Sean Brown: What about the board developing its own capabilities? In your session, you referred to a learning board, one that infuses perspectives from outside the company into its discussions and decisions. How common has that become?

Frithjof Lund: I increasingly see boards invite experts and leading thinkers on topics such as geopolitics or AI. These become capability-building sessions but with external perspectives in the boardroom.

Steven Sterin: I think that’s a very good practice. I have also seen boards bring in both buy-side and sell-side analysts to talk about how they value the company or where they see opportunities. The ultimate job of the board is to represent the shareholders, so having that shareholder perspective is invaluable, not only to the board but to the management team.

Frithjof Lund: One board chair we interviewed brought in a third party to review the strategy every three years, using a red team/blue team approach whereby the management team offered their perspective to the board and the outside party presented theirs. It was a way to collide management’s inside-out view with the outside-in perspective, which led to fruitful discussions. Of course, that can only work when there is strong trust between the board and the management team.

Sean Brown: If someone who was invited to join a board asked you for advice, what would you tell them?

Steven Sterin: The first question I would ask a potential director is, “Why do you want to be on the board?” It’s not about remuneration—the compensation is immaterial given the hours the director has to spend. You have to want to have an impact on the company and feel you can add value.

Karen McLoughlin: I would additionally ask why the board wants you to join. Do you understand what role they want you to play? What about your background could be of value to this organization? I would also ask, “Do you respect the management team members you’ve met? Do you respect the other board members?” You will spend a lot of time with these people, so that’s important. Finally, this is not a one- or two-year commitment. You have to go into it with an expectation of a 10-year commitment.
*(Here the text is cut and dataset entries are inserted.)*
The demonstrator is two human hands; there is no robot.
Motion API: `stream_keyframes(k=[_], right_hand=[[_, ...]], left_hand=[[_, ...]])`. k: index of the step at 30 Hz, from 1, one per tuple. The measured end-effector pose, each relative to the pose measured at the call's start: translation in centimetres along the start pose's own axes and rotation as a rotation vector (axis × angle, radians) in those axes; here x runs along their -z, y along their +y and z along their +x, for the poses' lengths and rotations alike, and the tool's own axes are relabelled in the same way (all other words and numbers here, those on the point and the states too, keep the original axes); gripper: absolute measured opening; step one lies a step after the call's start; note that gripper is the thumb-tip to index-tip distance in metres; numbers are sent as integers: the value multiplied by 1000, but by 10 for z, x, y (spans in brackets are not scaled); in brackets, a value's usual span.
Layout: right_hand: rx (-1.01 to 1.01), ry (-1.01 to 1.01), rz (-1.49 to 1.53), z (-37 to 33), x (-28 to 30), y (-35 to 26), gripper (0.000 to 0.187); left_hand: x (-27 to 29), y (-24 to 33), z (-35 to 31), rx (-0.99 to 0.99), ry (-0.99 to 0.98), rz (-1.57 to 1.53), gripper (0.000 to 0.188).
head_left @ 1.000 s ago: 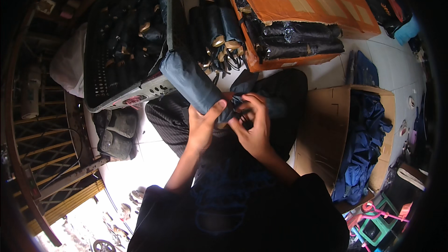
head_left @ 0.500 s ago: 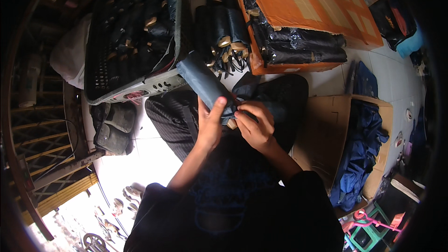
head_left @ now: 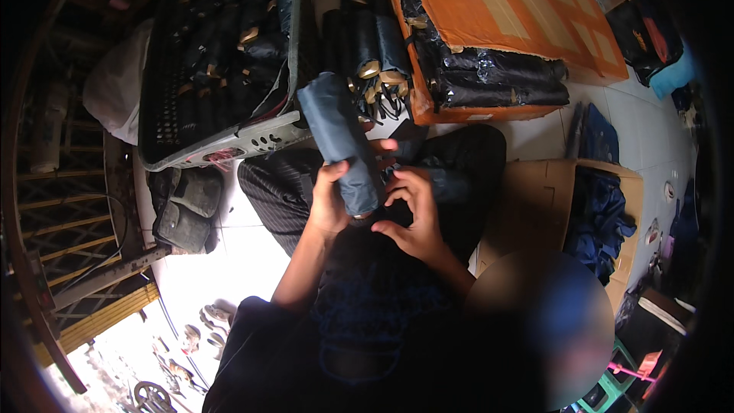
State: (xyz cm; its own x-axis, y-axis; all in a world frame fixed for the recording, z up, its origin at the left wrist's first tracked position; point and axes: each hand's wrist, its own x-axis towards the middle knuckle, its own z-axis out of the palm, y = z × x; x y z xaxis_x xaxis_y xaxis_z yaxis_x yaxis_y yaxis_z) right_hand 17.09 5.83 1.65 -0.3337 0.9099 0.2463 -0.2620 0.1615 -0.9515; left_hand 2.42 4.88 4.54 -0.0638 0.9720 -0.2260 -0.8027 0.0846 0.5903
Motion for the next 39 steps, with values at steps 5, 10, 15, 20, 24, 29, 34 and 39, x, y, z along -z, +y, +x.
stream_keyframes(k=[5, 10, 15, 20, 24, 29, 34, 39], right_hand=[[9, -123, -147, -8, 2, 5, 51], [152, -132, -348, -7, 8, 7, 39], [244, -178, -546, -19, 24, 28, 38], [181, -202, -700, -13, 21, 40, 31], [14, -141, -582, -4, 24, 41, 30], [-174, -124, -564, 1, 26, 43, 30], [-99, -252, -1121, 4, 71, 62, 36], [-307, -421, -1399, -5, 97, 62, 67]], left_hand=[[16, -17, 7, -45, -202, -216, 77], [17, -2, -2, -33, 36, 103, 66], [20, -20, 8, 148, 275, 273, 62], [43, -41, 22, 23, 435, 522, 65], [83, -42, 77, -399, 487, 821, 77], [95, 4, 155, -540, 564, 1477, 90], [79, 17, 197, -296, 563, 1621, 80], [112, 2, 194, -388, 529, 1848, 80]])
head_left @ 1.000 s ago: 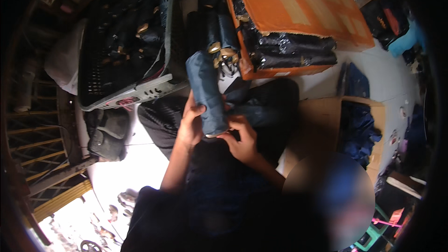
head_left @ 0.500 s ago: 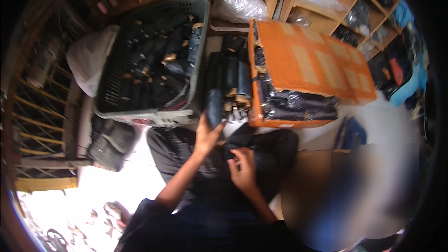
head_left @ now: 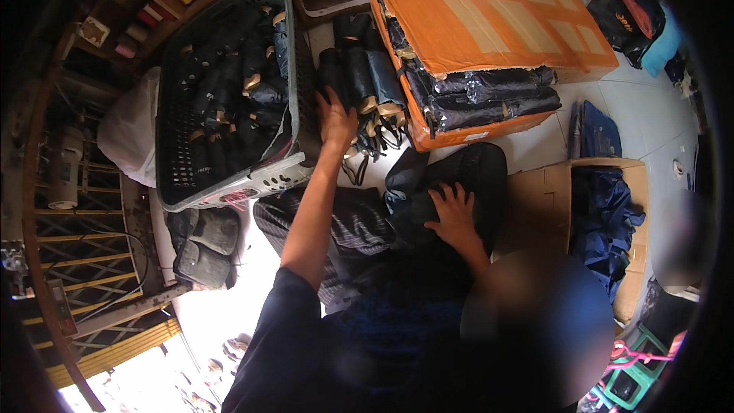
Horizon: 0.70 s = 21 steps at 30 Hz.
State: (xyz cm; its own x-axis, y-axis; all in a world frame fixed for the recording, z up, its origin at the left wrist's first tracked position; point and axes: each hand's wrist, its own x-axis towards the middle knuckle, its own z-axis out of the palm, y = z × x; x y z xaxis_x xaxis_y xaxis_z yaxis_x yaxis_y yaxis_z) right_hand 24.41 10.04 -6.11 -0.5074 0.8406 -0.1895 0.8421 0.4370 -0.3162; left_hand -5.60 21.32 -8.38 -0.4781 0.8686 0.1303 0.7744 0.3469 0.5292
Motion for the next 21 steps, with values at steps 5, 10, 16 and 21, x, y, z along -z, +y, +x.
stream_keyframes(k=[5, 10, 16, 21], right_hand=[[-45, -10, 15, 2, -6, 5, 76], [-62, -35, 43, 6, -5, -2, 74], [-81, -25, 49, 9, -2, 1, 74], [-218, -85, 72, 10, 9, -1, 65]], left_hand=[[17, 19, -27, -41, 27, 117, 67], [8, 8, 3, -98, 166, -29, 48], [12, 23, 1, -201, 289, -109, 31], [11, 13, -56, -196, 186, -153, 29]])
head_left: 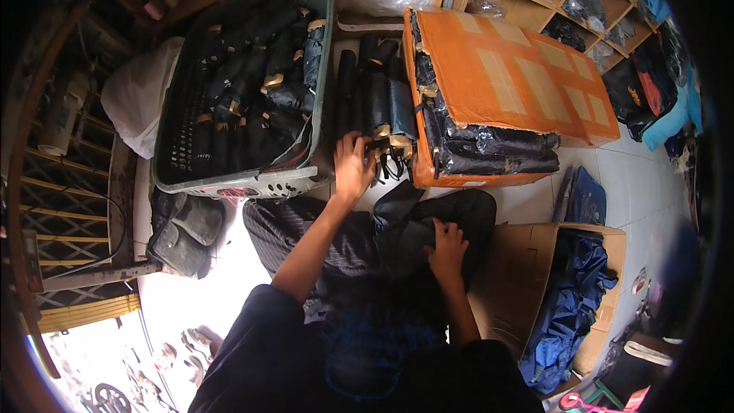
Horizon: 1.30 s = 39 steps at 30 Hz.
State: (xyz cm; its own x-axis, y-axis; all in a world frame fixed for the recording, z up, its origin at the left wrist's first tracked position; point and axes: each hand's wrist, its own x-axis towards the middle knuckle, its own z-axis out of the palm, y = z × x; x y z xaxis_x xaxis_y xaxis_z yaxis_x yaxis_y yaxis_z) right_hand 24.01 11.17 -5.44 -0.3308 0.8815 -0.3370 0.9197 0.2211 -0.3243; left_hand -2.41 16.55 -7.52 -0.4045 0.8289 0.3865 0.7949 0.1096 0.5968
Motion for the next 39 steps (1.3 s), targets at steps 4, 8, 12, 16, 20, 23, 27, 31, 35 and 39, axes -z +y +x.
stream_keyframes(k=[4, 8, 12, 16, 20, 23, 27, 31, 35, 39], right_hand=[[91, 162, 202, 5, 6, 20, 47], [388, 239, 403, 7, 40, 5, 30], [347, 113, 617, 8, 62, -8, 17], [306, -56, 912, 9, 71, -27, 16], [375, -184, 887, 21, 62, -45, 21], [422, -314, 795, 32, 61, -53, 25], [604, -38, 574, 42, 99, -121, 22], [1068, 53, 587, 61, 133, -235, 7], [1216, -276, 367, 110, 105, -355, 13], [1146, -40, -95, 169, 31, -418, 35]], left_hand=[[21, 12, -54, -1, -205, -248, 26], [36, 18, -105, 283, -549, -623, 35], [52, 47, -110, 365, -536, -811, 36], [70, 65, -98, 521, -385, -1133, 36], [91, 56, -92, 656, -230, -1338, 9], [113, 45, -91, 708, -9, -1277, 6], [128, 13, -118, 643, 141, -1287, 11], [152, -4, -143, 813, 171, -1323, 11], [153, -19, -172, 796, 216, -1309, 33], [177, -6, -165, 751, 188, -1366, 38]])
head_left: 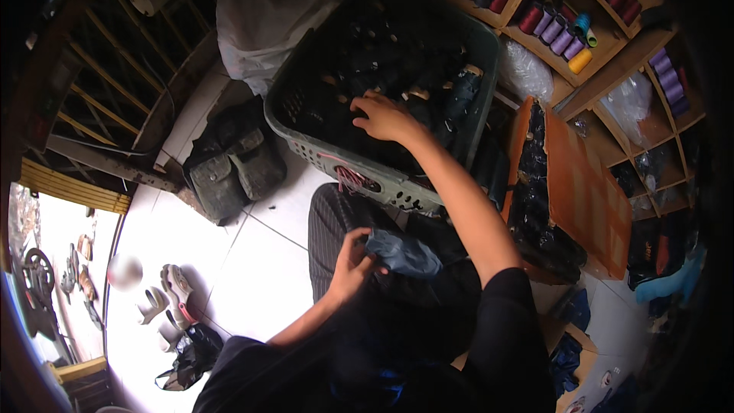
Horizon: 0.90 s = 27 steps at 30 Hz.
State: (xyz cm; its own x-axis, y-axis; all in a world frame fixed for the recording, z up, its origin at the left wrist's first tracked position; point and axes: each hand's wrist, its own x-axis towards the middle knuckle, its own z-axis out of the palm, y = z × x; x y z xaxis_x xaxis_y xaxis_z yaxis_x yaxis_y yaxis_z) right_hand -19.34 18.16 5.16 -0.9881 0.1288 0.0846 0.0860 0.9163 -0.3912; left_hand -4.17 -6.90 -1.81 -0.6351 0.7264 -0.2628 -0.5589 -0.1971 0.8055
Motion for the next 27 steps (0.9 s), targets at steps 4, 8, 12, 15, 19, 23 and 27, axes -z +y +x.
stream_keyframes(k=[4, 8, 12, 15, 19, 23, 27], right_hand=[[-262, 82, -243, 48, -20, 25, 48], [-463, 53, -268, 58, -22, 25, 56], [-642, 533, 94, 66, -30, 68, 74], [-733, 631, 303, 62, -28, 102, 74], [-784, 632, 1010, 49, -11, 132, 58], [-867, 167, 1429, 7, 54, 64, 43], [-203, 123, 1920, -66, 79, 14, 53]], left_hand=[[15, 13, -8, -4, 13, 139, 35], [43, 17, -15, 45, 115, 136, 27], [68, 17, -21, -33, 274, 62, 27], [75, 31, -15, -118, 469, -118, 40], [71, 71, -6, -415, 444, 195, 33], [39, 121, -10, -775, 442, 601, 19], [2, 150, -2, -1020, 414, 944, 24]])
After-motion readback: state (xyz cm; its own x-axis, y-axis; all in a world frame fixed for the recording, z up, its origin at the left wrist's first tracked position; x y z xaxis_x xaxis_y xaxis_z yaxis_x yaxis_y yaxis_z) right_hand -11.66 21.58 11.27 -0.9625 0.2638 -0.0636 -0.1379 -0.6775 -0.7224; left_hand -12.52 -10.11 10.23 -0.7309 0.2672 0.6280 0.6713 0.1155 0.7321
Sean Brown: What do you find management teams and boards most often need advice on?

Frithjof Lund: How to create a good team dynamic in the boardroom where the management team feels that the board really adds value. How do you ensure that the discussion focuses on the key strategic challenges?

Karen McLoughlin: Having separate committees to focus on specific topics—compensation, audit, nominating and governance—can help create that time. But there has to be trust within the board and between the board and management.

Frithjof Lund: We also see too many CEOs being reluctant to clearly state what they need from the board in order to get full value of the directors’ expertise. For example, they could communicate to the board which director capabilities would be most useful to them and the role they wish the board to play in strategy development, talent development, or culture. It turns traditional governance practice on its head a bit because it’s the board that typically sets the parameters.

Karen McLoughlin: As part of our board assessment, the management team can provide feedback. The directors then get that individual feedback anonymously, which is great, because you learn how you are performing and where you are adding value.

Steven Sterin: Another point is defining the line between the management and the board. We talked about the board being a catalyst, but management is accountable for the strategy and the operations of the company, as well as for delivering results. As we get more involved, we have to keep that line in mind.

Frithjof Lund: I fully agree. The topic of creating boundary conditions comes up often. Boards are moving along a spectrum from historically being oriented mainly around control and compliance toward becoming sparring partners but not taking over accountability. Many boards and management teams could benefit from delineating that line. How do we collaborate effectively on strategy? What is the board’s role around risk? Some boards haven’t done it for years, and it’s a good idea to do it again.